Stored data entries
════════════════

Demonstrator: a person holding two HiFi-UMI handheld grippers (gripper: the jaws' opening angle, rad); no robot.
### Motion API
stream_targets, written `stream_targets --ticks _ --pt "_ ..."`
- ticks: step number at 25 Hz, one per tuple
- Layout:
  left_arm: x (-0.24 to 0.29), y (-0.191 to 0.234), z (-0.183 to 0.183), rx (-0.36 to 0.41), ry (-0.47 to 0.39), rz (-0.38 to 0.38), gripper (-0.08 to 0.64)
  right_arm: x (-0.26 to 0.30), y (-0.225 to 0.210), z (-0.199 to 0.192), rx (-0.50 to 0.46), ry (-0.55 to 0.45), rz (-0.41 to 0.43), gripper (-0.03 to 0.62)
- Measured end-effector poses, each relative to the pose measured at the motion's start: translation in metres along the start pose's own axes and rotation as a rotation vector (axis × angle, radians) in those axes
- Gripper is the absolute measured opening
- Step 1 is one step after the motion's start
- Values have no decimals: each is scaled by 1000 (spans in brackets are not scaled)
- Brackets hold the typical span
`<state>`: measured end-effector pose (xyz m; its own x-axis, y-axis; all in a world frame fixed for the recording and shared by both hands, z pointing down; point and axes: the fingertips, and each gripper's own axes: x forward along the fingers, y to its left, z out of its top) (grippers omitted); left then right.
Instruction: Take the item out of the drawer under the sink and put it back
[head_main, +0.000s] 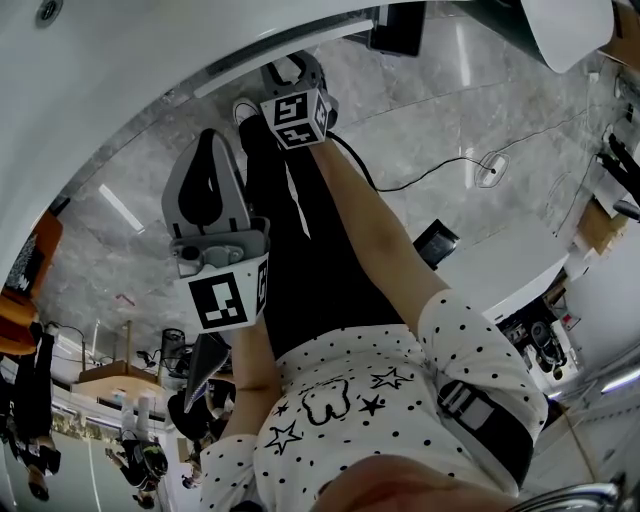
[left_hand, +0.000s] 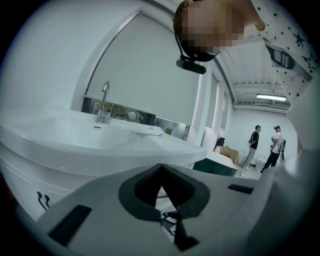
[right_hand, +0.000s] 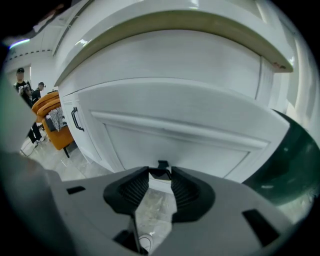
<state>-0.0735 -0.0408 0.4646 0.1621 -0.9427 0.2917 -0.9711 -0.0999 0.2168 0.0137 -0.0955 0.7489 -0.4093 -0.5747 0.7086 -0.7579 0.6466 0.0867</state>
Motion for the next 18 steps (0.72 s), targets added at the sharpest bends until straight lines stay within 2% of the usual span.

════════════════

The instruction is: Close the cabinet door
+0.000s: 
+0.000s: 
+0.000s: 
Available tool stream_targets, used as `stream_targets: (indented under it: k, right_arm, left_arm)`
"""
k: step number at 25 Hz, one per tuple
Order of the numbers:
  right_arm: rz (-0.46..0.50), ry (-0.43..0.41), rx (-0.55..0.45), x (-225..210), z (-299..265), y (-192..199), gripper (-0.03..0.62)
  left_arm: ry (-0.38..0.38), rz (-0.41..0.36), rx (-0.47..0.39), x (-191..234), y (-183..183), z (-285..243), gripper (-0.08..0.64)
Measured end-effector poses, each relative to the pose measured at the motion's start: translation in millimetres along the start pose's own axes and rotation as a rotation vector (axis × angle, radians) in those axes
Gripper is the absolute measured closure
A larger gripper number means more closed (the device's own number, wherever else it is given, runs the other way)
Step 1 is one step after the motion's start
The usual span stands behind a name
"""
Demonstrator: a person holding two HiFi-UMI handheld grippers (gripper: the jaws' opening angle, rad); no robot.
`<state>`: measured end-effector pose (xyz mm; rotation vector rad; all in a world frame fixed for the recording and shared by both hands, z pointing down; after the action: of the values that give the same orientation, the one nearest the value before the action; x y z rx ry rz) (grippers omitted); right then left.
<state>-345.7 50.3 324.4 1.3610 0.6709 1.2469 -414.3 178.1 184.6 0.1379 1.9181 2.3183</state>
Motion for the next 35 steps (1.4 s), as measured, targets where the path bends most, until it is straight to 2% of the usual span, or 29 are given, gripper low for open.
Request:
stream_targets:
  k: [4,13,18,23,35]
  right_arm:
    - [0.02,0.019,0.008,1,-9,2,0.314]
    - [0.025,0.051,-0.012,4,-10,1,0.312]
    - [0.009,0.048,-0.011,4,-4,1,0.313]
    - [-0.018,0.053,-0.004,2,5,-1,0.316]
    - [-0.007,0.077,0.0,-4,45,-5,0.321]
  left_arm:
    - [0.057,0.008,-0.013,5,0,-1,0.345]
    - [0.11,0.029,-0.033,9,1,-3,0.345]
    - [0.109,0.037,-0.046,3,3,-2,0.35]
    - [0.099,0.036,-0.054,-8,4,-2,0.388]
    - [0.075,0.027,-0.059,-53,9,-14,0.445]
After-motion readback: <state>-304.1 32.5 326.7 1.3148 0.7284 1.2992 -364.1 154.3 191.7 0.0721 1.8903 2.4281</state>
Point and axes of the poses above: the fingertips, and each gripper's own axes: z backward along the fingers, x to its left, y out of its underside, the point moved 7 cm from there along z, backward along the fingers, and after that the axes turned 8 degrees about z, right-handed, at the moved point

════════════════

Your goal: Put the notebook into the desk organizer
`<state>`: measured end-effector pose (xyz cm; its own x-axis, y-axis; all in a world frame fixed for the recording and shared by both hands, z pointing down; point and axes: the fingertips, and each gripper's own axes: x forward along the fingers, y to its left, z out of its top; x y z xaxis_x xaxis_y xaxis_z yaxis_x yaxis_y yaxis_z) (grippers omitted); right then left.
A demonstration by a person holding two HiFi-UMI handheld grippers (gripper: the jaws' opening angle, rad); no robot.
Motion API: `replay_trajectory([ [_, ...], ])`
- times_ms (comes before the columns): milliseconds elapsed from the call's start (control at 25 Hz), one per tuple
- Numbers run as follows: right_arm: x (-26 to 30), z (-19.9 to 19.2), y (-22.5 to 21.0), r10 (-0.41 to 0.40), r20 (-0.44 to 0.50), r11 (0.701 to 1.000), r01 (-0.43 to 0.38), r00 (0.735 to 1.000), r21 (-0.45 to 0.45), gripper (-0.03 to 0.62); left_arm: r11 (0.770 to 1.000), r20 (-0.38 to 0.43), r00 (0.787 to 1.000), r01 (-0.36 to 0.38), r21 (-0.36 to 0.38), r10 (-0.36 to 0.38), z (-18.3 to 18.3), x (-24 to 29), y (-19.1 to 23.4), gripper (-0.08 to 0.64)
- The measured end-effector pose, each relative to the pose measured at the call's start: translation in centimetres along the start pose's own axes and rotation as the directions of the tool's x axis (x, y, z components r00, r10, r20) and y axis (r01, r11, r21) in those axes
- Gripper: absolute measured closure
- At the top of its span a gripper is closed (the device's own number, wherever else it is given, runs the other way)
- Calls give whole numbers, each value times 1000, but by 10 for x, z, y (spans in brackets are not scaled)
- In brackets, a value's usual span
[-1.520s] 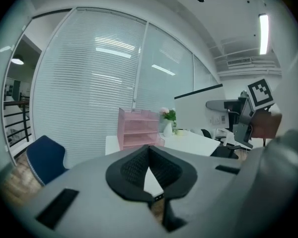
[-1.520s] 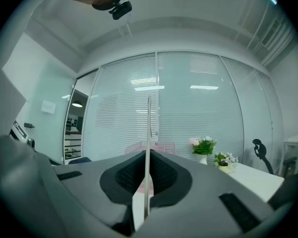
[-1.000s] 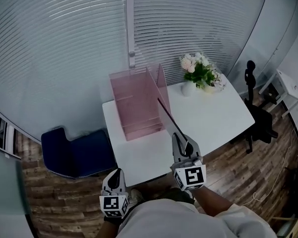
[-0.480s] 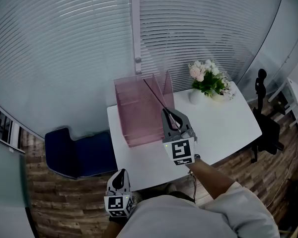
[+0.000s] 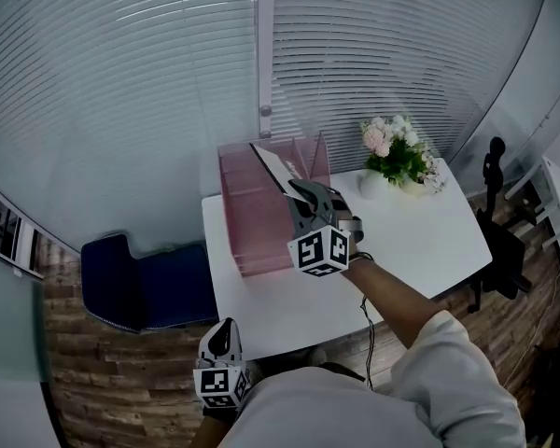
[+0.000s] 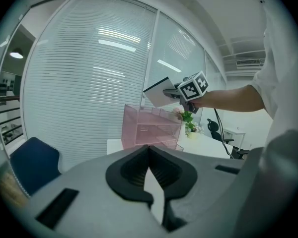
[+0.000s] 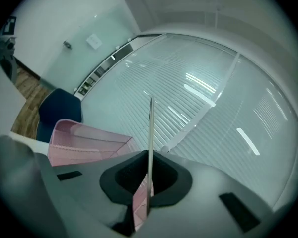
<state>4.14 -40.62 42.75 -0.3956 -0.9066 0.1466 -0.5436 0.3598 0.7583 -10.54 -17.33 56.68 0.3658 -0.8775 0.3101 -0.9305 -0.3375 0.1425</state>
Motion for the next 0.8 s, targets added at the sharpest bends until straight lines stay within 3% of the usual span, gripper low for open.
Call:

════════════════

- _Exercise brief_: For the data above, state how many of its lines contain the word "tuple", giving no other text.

- _Solution_: 3